EXERCISE PROMPT:
Down to the last line, reproduce the records exactly.

Excerpts from a dataset
◆ ◆ ◆ ◆

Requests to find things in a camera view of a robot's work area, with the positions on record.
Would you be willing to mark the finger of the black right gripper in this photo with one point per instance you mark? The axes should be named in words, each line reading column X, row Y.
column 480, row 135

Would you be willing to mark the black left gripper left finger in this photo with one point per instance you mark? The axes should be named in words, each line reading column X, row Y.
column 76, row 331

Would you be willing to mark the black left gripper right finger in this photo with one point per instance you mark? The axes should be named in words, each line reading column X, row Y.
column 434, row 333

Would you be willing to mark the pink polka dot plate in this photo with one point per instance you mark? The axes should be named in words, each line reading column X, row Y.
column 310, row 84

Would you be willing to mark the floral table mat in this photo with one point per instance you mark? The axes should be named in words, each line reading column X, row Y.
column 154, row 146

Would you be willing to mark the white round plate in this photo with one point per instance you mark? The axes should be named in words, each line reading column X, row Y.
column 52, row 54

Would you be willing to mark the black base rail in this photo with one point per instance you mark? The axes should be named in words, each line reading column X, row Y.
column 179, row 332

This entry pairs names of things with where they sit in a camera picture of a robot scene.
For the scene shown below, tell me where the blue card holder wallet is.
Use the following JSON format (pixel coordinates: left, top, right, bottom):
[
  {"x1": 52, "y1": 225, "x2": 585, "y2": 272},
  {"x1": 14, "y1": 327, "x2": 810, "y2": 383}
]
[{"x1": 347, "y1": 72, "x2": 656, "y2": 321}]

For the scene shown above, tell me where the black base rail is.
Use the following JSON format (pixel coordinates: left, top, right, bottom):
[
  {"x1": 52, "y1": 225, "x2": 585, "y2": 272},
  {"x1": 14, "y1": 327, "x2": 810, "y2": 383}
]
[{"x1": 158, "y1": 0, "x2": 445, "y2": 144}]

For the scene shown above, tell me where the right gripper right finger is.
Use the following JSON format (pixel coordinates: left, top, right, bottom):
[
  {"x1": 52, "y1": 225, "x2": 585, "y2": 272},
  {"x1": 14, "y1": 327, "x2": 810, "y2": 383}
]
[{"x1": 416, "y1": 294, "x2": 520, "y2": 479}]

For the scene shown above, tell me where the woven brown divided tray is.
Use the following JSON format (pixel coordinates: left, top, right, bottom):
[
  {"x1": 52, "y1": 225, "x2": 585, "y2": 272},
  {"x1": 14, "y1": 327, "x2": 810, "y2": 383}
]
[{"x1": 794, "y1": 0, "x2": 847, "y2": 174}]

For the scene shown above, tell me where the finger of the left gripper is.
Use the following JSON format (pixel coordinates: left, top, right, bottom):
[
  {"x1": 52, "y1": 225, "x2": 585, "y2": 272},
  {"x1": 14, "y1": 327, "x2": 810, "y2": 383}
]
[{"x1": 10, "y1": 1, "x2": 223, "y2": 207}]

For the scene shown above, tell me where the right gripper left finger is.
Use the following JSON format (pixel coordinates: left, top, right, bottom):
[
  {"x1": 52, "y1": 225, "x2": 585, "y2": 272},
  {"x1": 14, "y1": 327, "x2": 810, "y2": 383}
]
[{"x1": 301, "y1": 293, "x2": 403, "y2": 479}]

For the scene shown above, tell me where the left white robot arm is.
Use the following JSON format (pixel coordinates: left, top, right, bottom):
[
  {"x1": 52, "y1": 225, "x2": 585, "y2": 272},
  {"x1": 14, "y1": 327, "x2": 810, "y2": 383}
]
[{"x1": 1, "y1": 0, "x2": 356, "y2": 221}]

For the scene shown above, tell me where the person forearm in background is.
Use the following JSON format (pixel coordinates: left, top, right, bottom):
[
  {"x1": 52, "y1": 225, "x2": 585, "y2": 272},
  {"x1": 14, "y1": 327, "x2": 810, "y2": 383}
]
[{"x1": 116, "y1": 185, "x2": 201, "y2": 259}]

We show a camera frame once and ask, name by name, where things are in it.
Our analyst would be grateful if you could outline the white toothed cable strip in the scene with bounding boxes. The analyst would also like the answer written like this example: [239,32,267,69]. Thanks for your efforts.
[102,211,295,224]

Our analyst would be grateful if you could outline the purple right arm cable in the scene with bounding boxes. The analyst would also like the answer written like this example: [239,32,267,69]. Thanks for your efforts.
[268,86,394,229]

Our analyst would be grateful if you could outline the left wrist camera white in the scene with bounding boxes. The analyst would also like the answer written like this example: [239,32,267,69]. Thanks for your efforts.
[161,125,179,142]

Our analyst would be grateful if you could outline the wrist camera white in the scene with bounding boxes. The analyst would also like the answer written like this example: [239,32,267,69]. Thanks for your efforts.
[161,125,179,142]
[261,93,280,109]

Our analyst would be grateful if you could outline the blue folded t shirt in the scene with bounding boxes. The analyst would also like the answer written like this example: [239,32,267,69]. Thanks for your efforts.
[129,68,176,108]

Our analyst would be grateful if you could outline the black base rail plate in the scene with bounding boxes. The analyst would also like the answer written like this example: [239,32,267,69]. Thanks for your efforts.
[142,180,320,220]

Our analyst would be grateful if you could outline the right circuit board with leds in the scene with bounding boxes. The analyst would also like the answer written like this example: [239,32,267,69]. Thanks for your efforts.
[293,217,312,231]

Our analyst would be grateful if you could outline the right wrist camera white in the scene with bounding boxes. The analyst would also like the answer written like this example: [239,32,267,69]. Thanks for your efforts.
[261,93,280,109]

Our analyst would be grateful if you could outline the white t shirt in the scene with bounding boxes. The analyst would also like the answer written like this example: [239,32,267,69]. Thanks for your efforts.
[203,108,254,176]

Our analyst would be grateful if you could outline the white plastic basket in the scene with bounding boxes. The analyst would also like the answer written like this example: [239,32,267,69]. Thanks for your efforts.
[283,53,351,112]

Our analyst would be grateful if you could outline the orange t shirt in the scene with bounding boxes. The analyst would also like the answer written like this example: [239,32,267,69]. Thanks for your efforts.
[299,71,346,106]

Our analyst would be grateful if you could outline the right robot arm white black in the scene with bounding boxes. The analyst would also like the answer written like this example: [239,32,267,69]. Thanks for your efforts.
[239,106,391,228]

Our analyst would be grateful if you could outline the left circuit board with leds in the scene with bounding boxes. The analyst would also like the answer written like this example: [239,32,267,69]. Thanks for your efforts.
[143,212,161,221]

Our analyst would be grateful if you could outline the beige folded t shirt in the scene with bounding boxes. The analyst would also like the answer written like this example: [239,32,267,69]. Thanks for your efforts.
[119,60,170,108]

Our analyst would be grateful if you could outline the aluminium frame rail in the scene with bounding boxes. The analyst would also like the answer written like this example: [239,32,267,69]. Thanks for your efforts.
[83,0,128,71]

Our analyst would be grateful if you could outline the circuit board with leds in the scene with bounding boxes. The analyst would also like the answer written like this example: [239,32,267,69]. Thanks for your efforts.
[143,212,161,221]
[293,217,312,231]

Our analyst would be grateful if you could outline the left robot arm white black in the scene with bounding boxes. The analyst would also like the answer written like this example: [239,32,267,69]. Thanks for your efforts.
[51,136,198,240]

◆ ◆ ◆ ◆

REPLY TO THE TASK:
Requests to find things in a camera view of a robot's work area, with the positions on record.
Would you be willing to mark the finger of the black right gripper in this photo with one point per instance you mark? The axes should be named in words, each line reading column X, row Y.
column 480, row 135

Would you be willing to mark the black left gripper left finger in this photo with one point per instance you mark? The axes should be named in words, each line reading column X, row Y.
column 76, row 331

Would you be willing to mark the black left gripper right finger in this photo with one point per instance you mark? The axes should be named in words, each line reading column X, row Y.
column 434, row 333

Would you be willing to mark the pink polka dot plate in this photo with one point per instance you mark? The axes should be named in words, each line reading column X, row Y.
column 310, row 84

Would you be willing to mark the floral table mat in this photo with one point per instance you mark? The axes should be named in words, each line reading column X, row Y.
column 154, row 146

Would you be willing to mark the white round plate in this photo with one point per instance you mark? The axes should be named in words, each line reading column X, row Y.
column 52, row 54

Would you be willing to mark the black base rail in this photo with one point per instance you mark? The axes should be named in words, each line reading column X, row Y.
column 179, row 332

This entry pairs names of things with where they sit in a camera picture of a robot scene.
For the scene shown below, tell me where the blue card holder wallet is.
Use the following JSON format (pixel coordinates: left, top, right, bottom):
[
  {"x1": 52, "y1": 225, "x2": 585, "y2": 272},
  {"x1": 14, "y1": 327, "x2": 810, "y2": 383}
]
[{"x1": 347, "y1": 72, "x2": 656, "y2": 321}]

For the scene shown above, tell me where the black base rail is.
Use the following JSON format (pixel coordinates: left, top, right, bottom):
[
  {"x1": 52, "y1": 225, "x2": 585, "y2": 272},
  {"x1": 14, "y1": 327, "x2": 810, "y2": 383}
]
[{"x1": 158, "y1": 0, "x2": 445, "y2": 144}]

For the scene shown above, tell me where the right gripper right finger is.
Use the following JSON format (pixel coordinates: left, top, right, bottom):
[
  {"x1": 52, "y1": 225, "x2": 585, "y2": 272},
  {"x1": 14, "y1": 327, "x2": 810, "y2": 383}
]
[{"x1": 416, "y1": 294, "x2": 520, "y2": 479}]

For the scene shown above, tell me where the woven brown divided tray is.
Use the following JSON format (pixel coordinates: left, top, right, bottom):
[
  {"x1": 52, "y1": 225, "x2": 585, "y2": 272},
  {"x1": 14, "y1": 327, "x2": 810, "y2": 383}
]
[{"x1": 794, "y1": 0, "x2": 847, "y2": 174}]

For the scene shown above, tell me where the finger of the left gripper is.
Use the following JSON format (pixel coordinates: left, top, right, bottom):
[
  {"x1": 52, "y1": 225, "x2": 585, "y2": 272},
  {"x1": 14, "y1": 327, "x2": 810, "y2": 383}
]
[{"x1": 10, "y1": 1, "x2": 223, "y2": 207}]

For the scene shown above, tell me where the right gripper left finger is.
Use the following JSON format (pixel coordinates: left, top, right, bottom):
[
  {"x1": 52, "y1": 225, "x2": 585, "y2": 272},
  {"x1": 14, "y1": 327, "x2": 810, "y2": 383}
]
[{"x1": 301, "y1": 293, "x2": 403, "y2": 479}]

For the scene shown above, tell me where the left white robot arm is.
Use the following JSON format (pixel coordinates: left, top, right, bottom):
[
  {"x1": 52, "y1": 225, "x2": 585, "y2": 272},
  {"x1": 14, "y1": 327, "x2": 810, "y2": 383}
]
[{"x1": 1, "y1": 0, "x2": 356, "y2": 221}]

For the scene shown above, tell me where the person forearm in background is.
Use the following JSON format (pixel coordinates: left, top, right, bottom):
[
  {"x1": 52, "y1": 225, "x2": 585, "y2": 272},
  {"x1": 14, "y1": 327, "x2": 810, "y2": 383}
]
[{"x1": 116, "y1": 185, "x2": 201, "y2": 259}]

We show a camera frame once and ask, name by name, where things are in it.
Our analyst would be grateful if you could outline the white toothed cable strip in the scene with bounding boxes. The analyst would also like the answer written like this example: [239,32,267,69]. Thanks for your efforts.
[102,211,295,224]

Our analyst would be grateful if you could outline the purple right arm cable in the scene with bounding boxes. The analyst would also like the answer written like this example: [239,32,267,69]. Thanks for your efforts.
[268,86,394,229]

Our analyst would be grateful if you could outline the left wrist camera white in the scene with bounding boxes. The analyst would also like the answer written like this example: [239,32,267,69]. Thanks for your efforts.
[161,125,179,142]

Our analyst would be grateful if you could outline the wrist camera white in the scene with bounding boxes. The analyst would also like the answer written like this example: [239,32,267,69]. Thanks for your efforts.
[161,125,179,142]
[261,93,280,109]

Our analyst would be grateful if you could outline the blue folded t shirt in the scene with bounding boxes. The analyst would also like the answer written like this example: [239,32,267,69]. Thanks for your efforts.
[129,68,176,108]

Our analyst would be grateful if you could outline the black base rail plate in the scene with bounding boxes. The analyst would also like the answer written like this example: [239,32,267,69]. Thanks for your efforts.
[142,180,320,220]

Our analyst would be grateful if you could outline the right circuit board with leds in the scene with bounding boxes. The analyst would also like the answer written like this example: [239,32,267,69]. Thanks for your efforts.
[293,217,312,231]

Our analyst would be grateful if you could outline the right wrist camera white in the scene with bounding boxes. The analyst would also like the answer written like this example: [239,32,267,69]. Thanks for your efforts.
[261,93,280,109]

Our analyst would be grateful if you could outline the white t shirt in the scene with bounding boxes. The analyst would also like the answer written like this example: [239,32,267,69]. Thanks for your efforts.
[203,108,254,176]

Our analyst would be grateful if you could outline the white plastic basket in the scene with bounding boxes. The analyst would also like the answer written like this example: [239,32,267,69]. Thanks for your efforts.
[283,53,351,112]

Our analyst would be grateful if you could outline the orange t shirt in the scene with bounding boxes. The analyst would also like the answer written like this example: [239,32,267,69]. Thanks for your efforts.
[299,71,346,106]

Our analyst would be grateful if you could outline the right robot arm white black in the scene with bounding boxes. The analyst would also like the answer written like this example: [239,32,267,69]. Thanks for your efforts.
[239,106,391,228]

Our analyst would be grateful if you could outline the left circuit board with leds in the scene with bounding boxes. The analyst would also like the answer written like this example: [239,32,267,69]. Thanks for your efforts.
[143,212,161,221]

Our analyst would be grateful if you could outline the beige folded t shirt in the scene with bounding boxes. The analyst would also like the answer written like this example: [239,32,267,69]. Thanks for your efforts.
[119,60,170,108]

Our analyst would be grateful if you could outline the aluminium frame rail in the scene with bounding boxes. The analyst would also like the answer written like this example: [239,32,267,69]. Thanks for your efforts.
[83,0,128,71]

Our analyst would be grateful if you could outline the circuit board with leds in the scene with bounding boxes. The analyst would also like the answer written like this example: [239,32,267,69]. Thanks for your efforts.
[143,212,161,221]
[293,217,312,231]

Our analyst would be grateful if you could outline the left robot arm white black in the scene with bounding boxes. The analyst would also like the answer written like this example: [239,32,267,69]. Thanks for your efforts.
[51,136,198,240]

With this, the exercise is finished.